La résidence principale est exonérée de l'imposition sur les plus-values quelle que soit la durée de détention du bien. Les plus-values ne concernent donc que les biens immobiliers de type résidence secondaire ou immobilier locatif.
 
Comment se calcule l’impôt sur la plus-value ?
Les règles de calcul des plus values sont définies par la loi du 19 juillet 1976. La plus-value taxable s’obtient en soustrayant le prix d’acquisition au prix de vente.
Le prix d’acquisition peut être majoré des frais d'acquisition (droits d’enregistrement, émoluments du notaire…) pour leur montant réel ou pour une somme forfaitaire égale à 7,5% du prix d’acquisition ainsi que du montant réel d'éventuels travaux de construction, reconstruction, agrandissement, rénovation ou amélioration réalisés par des entreprises ou d’une somme forfaitaire égale à 15% du prix d’acquisition, si la vente concerne un immeuble bâti détenu depuis plus de cinq ans.

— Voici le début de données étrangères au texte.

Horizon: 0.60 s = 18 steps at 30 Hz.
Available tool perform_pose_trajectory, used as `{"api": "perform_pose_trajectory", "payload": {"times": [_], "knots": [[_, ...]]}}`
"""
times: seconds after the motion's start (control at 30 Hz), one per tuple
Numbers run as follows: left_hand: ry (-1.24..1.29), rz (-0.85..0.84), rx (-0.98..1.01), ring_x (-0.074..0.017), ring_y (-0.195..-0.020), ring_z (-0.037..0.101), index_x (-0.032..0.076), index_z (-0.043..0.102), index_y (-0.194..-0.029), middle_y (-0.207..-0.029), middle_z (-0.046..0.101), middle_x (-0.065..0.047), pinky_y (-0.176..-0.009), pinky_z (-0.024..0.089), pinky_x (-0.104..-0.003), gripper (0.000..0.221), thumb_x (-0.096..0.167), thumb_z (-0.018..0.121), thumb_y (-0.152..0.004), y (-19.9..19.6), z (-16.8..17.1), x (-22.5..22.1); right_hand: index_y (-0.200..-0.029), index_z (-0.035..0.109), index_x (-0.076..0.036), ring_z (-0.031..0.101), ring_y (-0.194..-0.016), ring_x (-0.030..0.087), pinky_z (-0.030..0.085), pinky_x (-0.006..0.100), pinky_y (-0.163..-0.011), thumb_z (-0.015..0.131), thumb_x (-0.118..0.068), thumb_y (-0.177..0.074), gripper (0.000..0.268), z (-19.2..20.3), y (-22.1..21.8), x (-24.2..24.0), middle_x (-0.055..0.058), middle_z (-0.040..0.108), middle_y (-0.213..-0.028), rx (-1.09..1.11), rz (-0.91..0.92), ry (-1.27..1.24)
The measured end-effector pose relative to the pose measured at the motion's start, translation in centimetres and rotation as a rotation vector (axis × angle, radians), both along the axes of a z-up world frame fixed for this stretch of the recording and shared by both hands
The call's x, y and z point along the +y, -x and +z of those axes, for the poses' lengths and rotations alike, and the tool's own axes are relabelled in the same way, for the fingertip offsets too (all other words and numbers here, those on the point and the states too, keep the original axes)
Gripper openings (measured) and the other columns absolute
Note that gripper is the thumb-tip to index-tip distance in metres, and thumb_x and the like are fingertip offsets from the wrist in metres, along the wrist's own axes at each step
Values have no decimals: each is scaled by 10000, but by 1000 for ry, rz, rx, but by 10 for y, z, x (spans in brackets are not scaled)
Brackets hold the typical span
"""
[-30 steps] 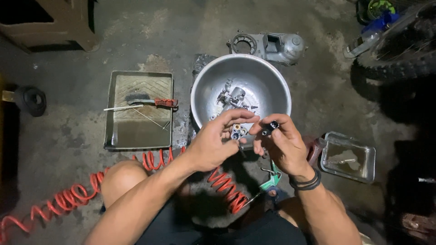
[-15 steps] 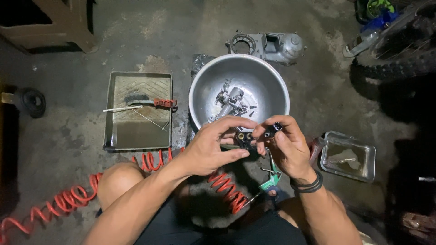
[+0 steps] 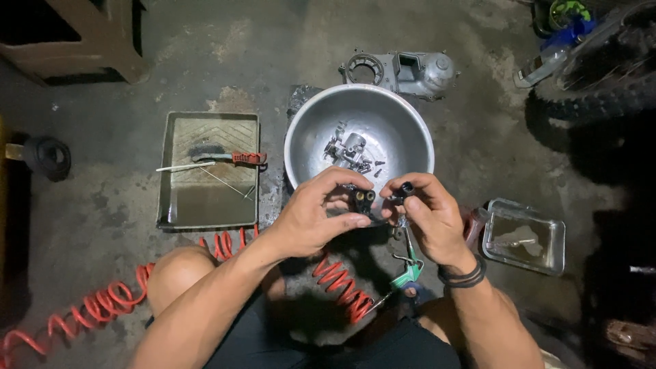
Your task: The person is cleaning various small carburetor components by spraying them with cleaning fluid and blowing them out with an air compressor nozzle.
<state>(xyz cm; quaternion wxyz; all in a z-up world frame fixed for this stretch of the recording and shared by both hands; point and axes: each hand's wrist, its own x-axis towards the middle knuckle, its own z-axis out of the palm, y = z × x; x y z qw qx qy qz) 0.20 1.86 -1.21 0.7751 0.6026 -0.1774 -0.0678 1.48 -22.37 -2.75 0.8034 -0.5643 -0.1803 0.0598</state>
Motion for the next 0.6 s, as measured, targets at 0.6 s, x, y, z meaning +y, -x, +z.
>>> {"api": "perform_pose_trajectory", "payload": {"times": [0.6], "knots": [[-962,307,-336,-286,-1086,701,200,662,-1280,-1130,669,-48,-876,581,-446,421,204,778,-875,-62,3,21,-1250,714,-203,743,-887,278,575,436,-686,586,-329,-1013,298,46,-63,13,37,764,-977,-355,-216,1802]]}}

A cela s'ajoutent le cas échéant les frais de voirie, les frais de raccordement aux réseaux et distribution.
Le prix de vente quant à lui peut éventuellement être diminué du montant de certains frais dont les frais d’établissement des diagnostics obligatoires (amiante, plomb, termites…) ainsi que des frais de mainlevée de garantie (hypothèque…).
Sur le montant obtenu (plus-value brute), on applique ensuite l’abattement pour durée de détention (10% par an à partir de la sixième année) puis un abattement fixe de 1000 euros.
La plus-value nette imposable dégagée à l'issue de ce calcul est taxée à 27%.
 
Les exonérations de plus-value
Outre la résidence principale, certains biens bénéficient d'une exonération de plus-value comme notamment les biens détenus depuis plus de quinze ans, les biens dont le prix de vente est inférieur ou égal à 15 000 €, les biens échangés dans le cadre d’opérations de remembrement, les biens qui font l’objet d’une expropriation sous condition que le prix de vente soit intégralement utilisé dans le délai d’un an à l’acquisition, la construction, reconstruction, ou l’agrandissement d’un ou plusieurs immeubles. A ces cas particuliers s'ajoutent une exonération pour les titulaires de pension de vieillesse ou de certaines cartes d’invalidité aux conditions suivantes n'étant pas passibles de l'ISF et dont le revenu fiscal de référence de l’avant-dernière année précédant celle de la cession est inférieur à certaines limites.